What minimum speed does a 100 g puck need to make it to the top of a 5.9 m-long, 29 degree frictionless ramp?
To rise to the top of the ramp, the initial kinetic energy must be at least
M*g*5.9 sin29, the potential energy there.
(1/2)M Vo^2 = M*g*(5.9 sin29)
M cancels out.
Vo = sqrt(2*g*5.9sin29) = 7.5 m/s
To determine the minimum speed required for the 100 g puck to make it to the top of the 5.9 m-long, 29 degree frictionless ramp, we can use the principles of energy conservation.
First, let's consider the initial and final positions of the puck. The initial position is at the bottom of the ramp, and the final position is at the top of the ramp. We can assume that the initial velocity of the puck is zero.
The potential energy at the bottom of the ramp can be calculated using the mass (100 g) and the height difference between the bottom and top of the ramp. In this case, the height difference is given by:
Δh = (5.9 m) * sin(29 degrees)
The potential energy at the top of the ramp is zero since the puck has reached its highest point.

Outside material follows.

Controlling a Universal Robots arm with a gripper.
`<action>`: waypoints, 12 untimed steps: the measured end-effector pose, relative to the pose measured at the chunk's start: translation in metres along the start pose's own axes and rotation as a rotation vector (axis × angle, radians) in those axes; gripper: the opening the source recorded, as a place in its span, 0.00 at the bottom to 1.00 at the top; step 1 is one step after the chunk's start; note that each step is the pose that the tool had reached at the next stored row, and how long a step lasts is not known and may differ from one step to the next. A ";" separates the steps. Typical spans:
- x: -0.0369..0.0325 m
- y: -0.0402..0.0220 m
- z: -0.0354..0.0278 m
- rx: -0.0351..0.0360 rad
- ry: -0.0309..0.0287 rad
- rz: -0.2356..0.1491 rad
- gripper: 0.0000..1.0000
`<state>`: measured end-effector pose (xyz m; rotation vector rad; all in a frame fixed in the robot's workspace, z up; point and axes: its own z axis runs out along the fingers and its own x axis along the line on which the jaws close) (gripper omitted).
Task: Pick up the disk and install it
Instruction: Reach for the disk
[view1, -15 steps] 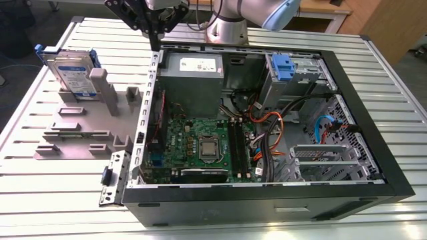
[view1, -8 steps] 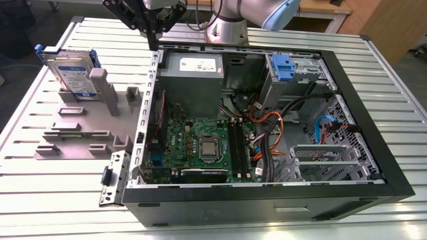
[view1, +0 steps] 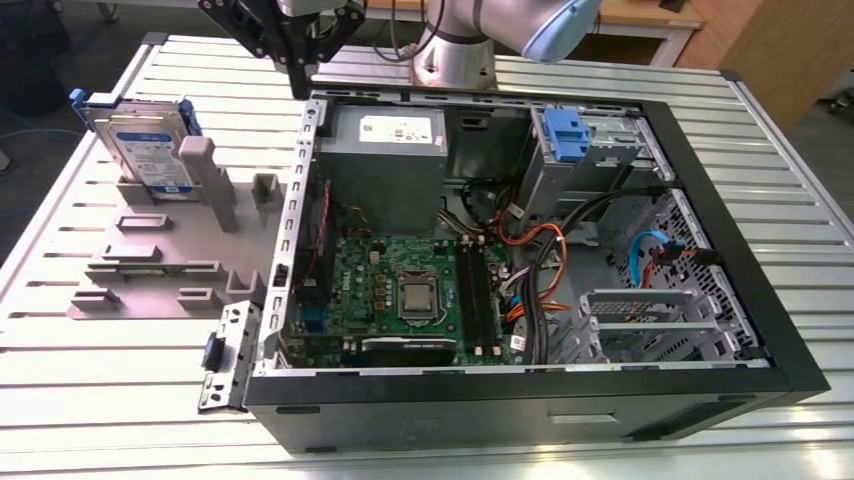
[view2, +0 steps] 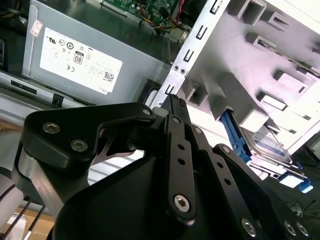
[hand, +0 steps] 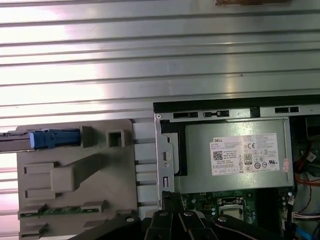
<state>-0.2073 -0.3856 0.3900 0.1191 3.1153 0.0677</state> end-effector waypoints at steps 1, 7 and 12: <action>0.0015 0.0004 0.0000 0.0000 0.0000 0.000 0.11; 0.0091 0.0029 0.0004 0.0001 0.0003 0.000 0.11; 0.0140 0.0049 0.0009 0.0000 0.0005 0.000 0.11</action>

Using the principle of conservation of energy, we can equate the initial potential energy to the final kinetic energy. Since the initial kinetic energy is zero, we can focus only on the potential energy.

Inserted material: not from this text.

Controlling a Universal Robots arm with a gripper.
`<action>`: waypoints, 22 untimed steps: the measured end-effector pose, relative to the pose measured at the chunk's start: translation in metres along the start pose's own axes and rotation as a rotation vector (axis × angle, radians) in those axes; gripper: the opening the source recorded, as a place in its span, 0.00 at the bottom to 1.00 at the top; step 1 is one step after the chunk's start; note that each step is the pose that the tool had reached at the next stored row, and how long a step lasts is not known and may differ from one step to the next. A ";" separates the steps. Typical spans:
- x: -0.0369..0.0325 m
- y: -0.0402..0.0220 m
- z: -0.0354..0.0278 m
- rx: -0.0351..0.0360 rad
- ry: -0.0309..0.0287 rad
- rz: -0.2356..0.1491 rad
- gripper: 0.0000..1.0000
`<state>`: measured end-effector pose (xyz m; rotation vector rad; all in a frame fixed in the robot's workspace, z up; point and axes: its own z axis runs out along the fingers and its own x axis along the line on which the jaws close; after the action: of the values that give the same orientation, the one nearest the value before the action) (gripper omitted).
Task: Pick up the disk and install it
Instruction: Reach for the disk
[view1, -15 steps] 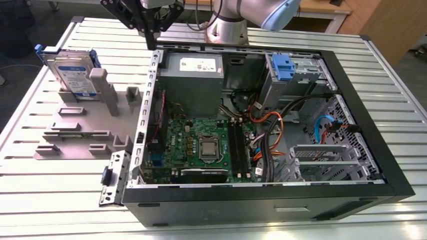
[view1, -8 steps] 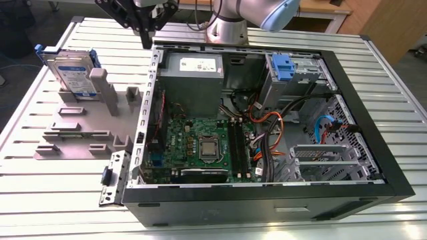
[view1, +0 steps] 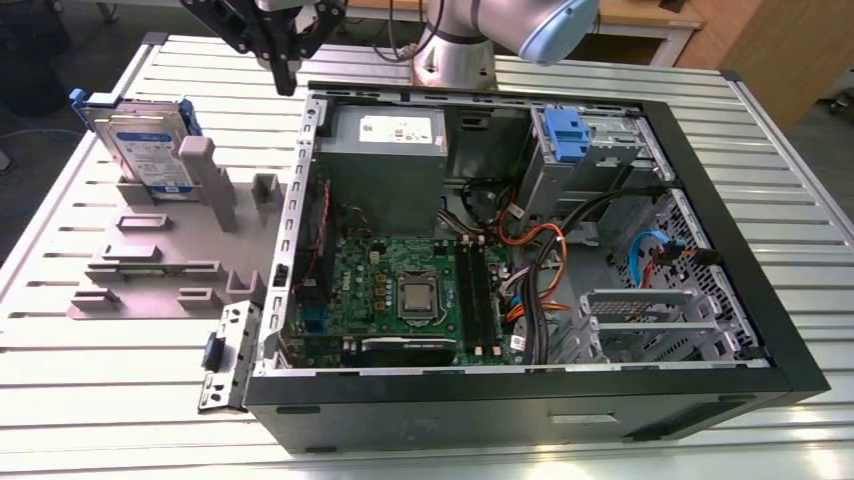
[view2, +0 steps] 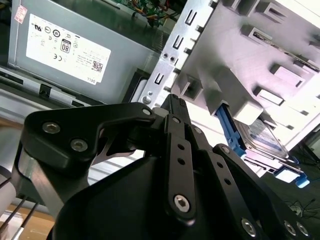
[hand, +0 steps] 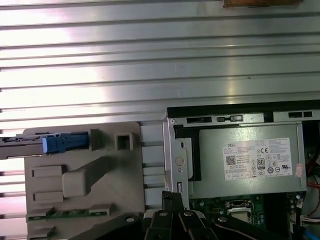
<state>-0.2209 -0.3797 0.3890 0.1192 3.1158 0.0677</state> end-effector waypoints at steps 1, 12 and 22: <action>0.0011 0.0003 0.0002 -0.0001 0.0000 0.000 0.11; 0.0100 0.0021 0.0011 0.0002 0.0010 0.000 0.11; 0.0151 0.0026 0.0020 0.0002 0.0024 0.000 0.11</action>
<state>-0.2358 -0.3758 0.3868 0.1193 3.1182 0.0676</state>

Therefore, we have the equation:
m * g * Δh = 1/2 * m * v^2
Where:
m = mass of the puck (100 g = 0.1 kg)
g = acceleration due to gravity (approx. 9.8 m/s^2)
Δh = height difference between the bottom and top of the ramp (5.9 m * sin(29 degrees))
v = velocity of the puck at the top of the ramp
Simplifying the equation, we get:
g * Δh = 1/2 * v^2
Now we can solve for v by rearranging the equation:
v = √(2 * g * Δh)
Plugging in the values:
v = √(2 * 9.8 m/s^2 * 5.9 m * sin(29 degrees))
Evaluating the expression, we find:
v ≈ 7.84 m/s
Therefore, the puck needs to have a minimum speed of approximately 7.84 m/s to reach the top of the ramp.